UHC's "not-FDA-approved" denial for Norditropin daily is one of the most procedurally fragile denials in the growth hormone vertical because Novo Nordisk's somatropin label is broader than most adjudicators realize. Under UHC's Commercial Medical Benefit Drug Policy for Human Growth Hormone (Somatropin) — which governs Norditropin alongside Genotropin, Humatrope, Nutropin AQ, Omnitrope, Saizen, and Zomacton — the FDA-approved indications explicitly include Pediatric GHD, Adult GHD, Turner syndrome, Noonan syndrome, SHOX deficiency, SGA without catch-up by age 2–4, and Idiopathic Short Stature with height SDS <-2.25. If your prescription falls within any of these, the "not FDA-approved" basis collapses on Optum medical review.

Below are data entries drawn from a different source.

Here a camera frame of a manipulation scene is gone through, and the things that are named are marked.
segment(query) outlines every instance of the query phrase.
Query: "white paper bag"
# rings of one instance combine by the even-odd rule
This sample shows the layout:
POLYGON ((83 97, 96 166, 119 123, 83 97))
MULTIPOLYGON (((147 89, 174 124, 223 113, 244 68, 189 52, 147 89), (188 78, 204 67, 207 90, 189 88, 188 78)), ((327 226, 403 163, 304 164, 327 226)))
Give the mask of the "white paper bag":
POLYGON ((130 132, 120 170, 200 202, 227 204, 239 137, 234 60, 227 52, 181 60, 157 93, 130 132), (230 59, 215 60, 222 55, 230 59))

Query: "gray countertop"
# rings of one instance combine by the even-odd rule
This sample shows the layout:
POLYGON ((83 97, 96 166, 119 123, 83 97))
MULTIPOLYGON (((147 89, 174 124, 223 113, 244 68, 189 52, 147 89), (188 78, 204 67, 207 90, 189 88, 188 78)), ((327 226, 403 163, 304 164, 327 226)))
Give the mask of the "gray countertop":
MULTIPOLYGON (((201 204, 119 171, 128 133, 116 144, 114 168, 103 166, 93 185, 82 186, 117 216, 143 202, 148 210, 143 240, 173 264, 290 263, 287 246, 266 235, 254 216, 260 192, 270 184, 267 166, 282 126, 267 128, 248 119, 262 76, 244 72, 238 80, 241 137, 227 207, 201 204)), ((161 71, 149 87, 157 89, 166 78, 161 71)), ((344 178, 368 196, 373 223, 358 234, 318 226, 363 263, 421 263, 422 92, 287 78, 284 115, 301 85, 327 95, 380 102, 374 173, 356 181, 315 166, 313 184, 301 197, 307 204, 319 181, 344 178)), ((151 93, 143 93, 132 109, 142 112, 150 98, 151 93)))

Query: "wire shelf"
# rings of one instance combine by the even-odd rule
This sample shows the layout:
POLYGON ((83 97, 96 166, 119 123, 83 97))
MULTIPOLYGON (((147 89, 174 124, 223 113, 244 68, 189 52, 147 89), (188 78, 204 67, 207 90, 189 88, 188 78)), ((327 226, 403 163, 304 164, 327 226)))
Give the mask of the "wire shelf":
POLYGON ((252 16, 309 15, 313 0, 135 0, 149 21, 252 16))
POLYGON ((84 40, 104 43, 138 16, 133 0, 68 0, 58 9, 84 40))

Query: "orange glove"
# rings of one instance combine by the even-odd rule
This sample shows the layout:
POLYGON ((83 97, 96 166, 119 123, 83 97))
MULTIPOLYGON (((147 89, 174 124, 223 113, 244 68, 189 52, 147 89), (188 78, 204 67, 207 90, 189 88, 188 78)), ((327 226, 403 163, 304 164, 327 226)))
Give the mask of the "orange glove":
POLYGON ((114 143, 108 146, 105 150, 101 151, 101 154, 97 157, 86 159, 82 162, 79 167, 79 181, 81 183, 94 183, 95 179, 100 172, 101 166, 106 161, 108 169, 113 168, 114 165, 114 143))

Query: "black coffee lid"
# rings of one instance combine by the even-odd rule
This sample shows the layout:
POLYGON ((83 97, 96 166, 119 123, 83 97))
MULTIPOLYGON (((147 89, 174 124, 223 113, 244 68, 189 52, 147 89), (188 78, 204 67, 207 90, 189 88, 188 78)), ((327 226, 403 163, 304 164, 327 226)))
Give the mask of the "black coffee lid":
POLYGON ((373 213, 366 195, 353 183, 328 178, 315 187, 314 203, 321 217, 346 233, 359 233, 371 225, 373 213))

Procedural channel. Norditropin is administered under UHC's medical benefit, not OptumRx pharmacy benefit, so appeals route through Optum Medical Benefit Drug Appeals — not OptumRx. Submitting through the wrong queue adds 7–14 days. Use the UHC Provider Portal Specialty Pharmacy/Medical Benefit Drug authorization queue and reference the exact policy version from UHC's quarterly revision cycle.

Federal framing. 21 USC §333(e) criminalizes HGH distribution for non-FDA-approved uses — this is the statute UHC leans on to reflexively deny. Counter it by quoting Norditropin's USPI Section 1 verbatim and attaching the FDA approval letter. Under 29 CFR §2560.503-1(g)(1)(v)(B), UHC must specify the scientific/clinical judgment supporting denial; a bare "not FDA-approved" notice violates this ERISA disclosure rule and is your first procedural objection. For ACA-regulated commercial plans, also invoke 45 CFR §156.122(c) covering exceptions for medically necessary non-formulary or restricted drugs.

Case law. Pinto v. Aetna Life Ins. Co. (10th Cir. 2014) holds that under ERISA, the burden to demonstrate a treatment is experimental or non-approved rests on the plan administrator, not the claimant. UHC cannot shift that burden by citing internal medical policy as if it were FDA labeling.

Adult GHD documentation. Attach biochemical confirmation — Insulin Tolerance Test peak GH <5 ng/mL is UHC's test of choice; glucagon stimulation is acceptable when ITT is contraindicated. Endocrinologist coordination is required; primary-care prescribing is the second most common reason an FDA-approved indication gets miscoded as off-label.

External review. If internal appeal fails, ACA external review under 29 CFR §2590.715-2719 binds UHC to an IRO decision within 45 days (72 hours expedited). UHC Medicare Advantage members escalate to MAXIMUS Federal Services IRE under 42 CFR §422.566, then ALJ.

Tactical tip: File the appeal naming the exact FDA-approved indication, attach the Norditropin USPI, IGF-1, peak GH on stim test, bone age, and height SDS, and request peer-to-peer directly with UHC's endocrinology medical director — not the generalist reviewer. P2P resolution on properly documented FDA-labeled indications exceeds 70% on first contact.